DIRECTIONS
Scan the material below, then work out how many of its lines contain the word "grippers"; reply with that number only.
------------------------
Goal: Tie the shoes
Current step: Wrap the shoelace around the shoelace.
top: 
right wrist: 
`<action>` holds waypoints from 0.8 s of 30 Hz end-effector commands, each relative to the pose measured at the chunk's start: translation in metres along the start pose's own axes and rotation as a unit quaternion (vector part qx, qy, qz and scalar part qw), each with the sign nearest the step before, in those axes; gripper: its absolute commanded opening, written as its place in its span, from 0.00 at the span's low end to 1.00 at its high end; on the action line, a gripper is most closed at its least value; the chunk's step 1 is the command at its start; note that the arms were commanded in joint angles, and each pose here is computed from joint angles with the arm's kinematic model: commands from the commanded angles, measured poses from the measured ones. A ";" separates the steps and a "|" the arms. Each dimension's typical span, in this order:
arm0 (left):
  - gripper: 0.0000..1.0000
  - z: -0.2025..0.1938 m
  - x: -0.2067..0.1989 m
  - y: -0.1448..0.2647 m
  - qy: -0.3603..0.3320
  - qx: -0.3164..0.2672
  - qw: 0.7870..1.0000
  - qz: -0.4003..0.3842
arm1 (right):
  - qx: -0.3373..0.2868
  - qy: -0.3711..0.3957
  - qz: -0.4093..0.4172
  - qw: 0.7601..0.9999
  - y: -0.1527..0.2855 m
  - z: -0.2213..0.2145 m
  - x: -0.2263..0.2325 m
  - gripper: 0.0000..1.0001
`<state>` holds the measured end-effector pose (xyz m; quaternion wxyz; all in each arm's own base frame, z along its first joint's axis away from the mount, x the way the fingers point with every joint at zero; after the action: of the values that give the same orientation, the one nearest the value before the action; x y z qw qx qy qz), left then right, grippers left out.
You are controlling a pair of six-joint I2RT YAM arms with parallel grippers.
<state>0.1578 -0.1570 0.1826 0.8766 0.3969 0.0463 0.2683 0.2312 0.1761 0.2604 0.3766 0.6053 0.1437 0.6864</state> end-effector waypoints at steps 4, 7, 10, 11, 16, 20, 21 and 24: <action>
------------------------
ANSWER
2